John McCain would pay for his health plan with major reductions to Medicare and Medicaid, a top aide said, in a move that independent analysts estimate could result in cuts of $1.3 trillion over 10 years to the government programs.
The Republican presidential nominee has said little about the proposed cuts, but they are needed to keep his health-care plan "budget neutral," as he has promised. The McCain campaign hasn't given a specific figure for the cuts, but didn't dispute the analysts' estimate.

McCain advisor Douglas Holtz-Eakin goes on to explain that

Mr. Holtz-Eakin said the plan is accurately described as budget neutral because it assumes enough savings in Medicare and Medicaid spending to make up the difference. He said the savings would come from eliminating Medicare fraud and by reforming payment policies to lower the overall cost of care.
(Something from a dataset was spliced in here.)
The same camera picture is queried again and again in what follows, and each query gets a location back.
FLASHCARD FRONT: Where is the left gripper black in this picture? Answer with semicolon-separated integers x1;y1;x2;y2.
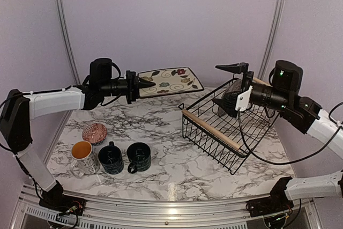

(For reasons I outlined last year, the McCain health plan was bad policy that would have shifted large burdens onto low-income people to finance another huge tax cut on the wealthiest Americans.)

I leave it to readers to compare one alleged $500 billion cut to finance a “health-care experiment” with another, 2.6 times as large, to finance Republicans’ regressive health and taxation experiment proposed less than one years ago. To handicap things, readers can ignore features such as filling in the Medicare “donut hole” contained in Democratic plans. Readers can also ignore Steele’s non-mention of Medicaid, whose recipients are in genuine need of protection.

I’m no expert on the New Testament. Still, I think Mr. Steele might profit from the wisdom of Luke 6:42 before posing as the protector of America’s seniors.